It all happened this way. We had purchased the car around the first of summer. A few months later, as fall unfolded, the car’s built in sensors notified us that the tire pressure was too low. I dutifully checked all four tires. Everything was in order. But still the notifications persisted. So, failing all my remedies, I took it to the local tire shop.
There, I was told the change in outside air temperature read by the sensors meant that the tires needed slight adjustments in pressure, or something to that effect. Apparently there are differing optimal pressures for both summer and winter driving. In any event, the good folks at the dealer resolved the issue, telling me no real harm would have been done had I kept the pressure where it was.
Fast forward a few years. I bought my truck a year or so ago after my SUV was wrecked. This spring, I had a new set of tires put on. And, you guessed it… Like clockwork, as fall arrived, my truck’s sensors notified me that my tire pressure was off. Well, I knew what the issue was; and since I was busy, I ignored the matter for nearly a whole week and kept driving. Until this morning, that is.
When I got up, my right front tire was almost flat! I pumped it up enough to get back to the tire dealer. This time I was told that the new tire had not sealed properly to the rim when first installed. Of course, the dealer fixed the problem immediately at no charge. And after a rotation, balance, oil change and service, I was on my way again.
As I have reflected on this series of events throughout this day, I have been reminded that it is best not to try and out guess either my wife’s car or my truck. The people who built them put the internal sensors inside them to keep them running at peak performance. And if the sensors go off, it is most certainly for a reason.
Now, that reason may reflect a very small issue, as in the case of my wife’s car, or a very serious issue, as in the case of my truck. But either way, when the sensors go off, it behooves the two of us to pay attention.
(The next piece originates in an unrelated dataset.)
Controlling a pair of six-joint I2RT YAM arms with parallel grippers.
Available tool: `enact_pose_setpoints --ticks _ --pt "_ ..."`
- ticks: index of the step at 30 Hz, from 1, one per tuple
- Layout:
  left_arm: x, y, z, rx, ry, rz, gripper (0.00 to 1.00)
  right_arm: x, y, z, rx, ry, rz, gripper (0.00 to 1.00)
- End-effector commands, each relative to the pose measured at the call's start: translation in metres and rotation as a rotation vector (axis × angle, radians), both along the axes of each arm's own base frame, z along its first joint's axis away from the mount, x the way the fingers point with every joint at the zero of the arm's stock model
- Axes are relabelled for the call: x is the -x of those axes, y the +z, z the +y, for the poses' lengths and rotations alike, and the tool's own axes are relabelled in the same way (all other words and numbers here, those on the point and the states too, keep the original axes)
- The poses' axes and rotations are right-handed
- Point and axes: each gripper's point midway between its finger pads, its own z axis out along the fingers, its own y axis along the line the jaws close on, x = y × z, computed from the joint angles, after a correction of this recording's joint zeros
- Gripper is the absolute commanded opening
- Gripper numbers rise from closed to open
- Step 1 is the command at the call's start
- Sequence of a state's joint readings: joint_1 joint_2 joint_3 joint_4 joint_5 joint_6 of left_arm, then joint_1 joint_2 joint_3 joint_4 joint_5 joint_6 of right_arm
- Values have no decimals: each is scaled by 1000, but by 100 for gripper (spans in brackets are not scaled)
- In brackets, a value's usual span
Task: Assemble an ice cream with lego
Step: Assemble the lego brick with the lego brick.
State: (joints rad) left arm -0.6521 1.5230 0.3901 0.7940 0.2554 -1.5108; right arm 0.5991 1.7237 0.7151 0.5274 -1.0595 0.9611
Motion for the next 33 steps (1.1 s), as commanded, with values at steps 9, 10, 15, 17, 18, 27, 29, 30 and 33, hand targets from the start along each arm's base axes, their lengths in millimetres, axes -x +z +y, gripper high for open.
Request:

I know of another mechanism designed and constructed with sensors. It is called a human body. And the One Who designed it placed sensors within it to tell us when it needs attention. Whether those sensors are mild, like hunger, thirst, or sleepiness, or harsh, like pain or injury, it behooves us to pay attention to them.
Likewise, the One Who designed the human body also designed the human soul. And He placed within that soul a similar set of sensors. Whenever sensors go off here, as for instance, with guilt, conviction, or remorse, it also behooves us to pay attention. Quite frankly, we ignore these alarms to our peril!
And just as a flat surpasses a need for a slight adjustment in pressure, just as pain surpasses simply being a little tired, so do the consequences of ignoring one’s conscience surpass the un-comfortableness of making a matter right, whatever it is, before it ever goes too far.
In short, my friends, messing up and then having to admit it is tough. But God gave each of us a conscience for a reason. And it behooves each of us to pay attention to our respective consciences the moment they sound the alarm! Otherwise, we wind up with a far bigger problem in the long run!
In the New Testament Book of Acts (chapters 21-23, specifically 23:1) the Apostle Paul was dragged before the authorities. As he began his defense for being a follower of Jesus Christ, he was able to give the following affirmation: “My brothers, I have fulfilled my duty to God in all good conscience to this day.” May we all be able to share such a testimony!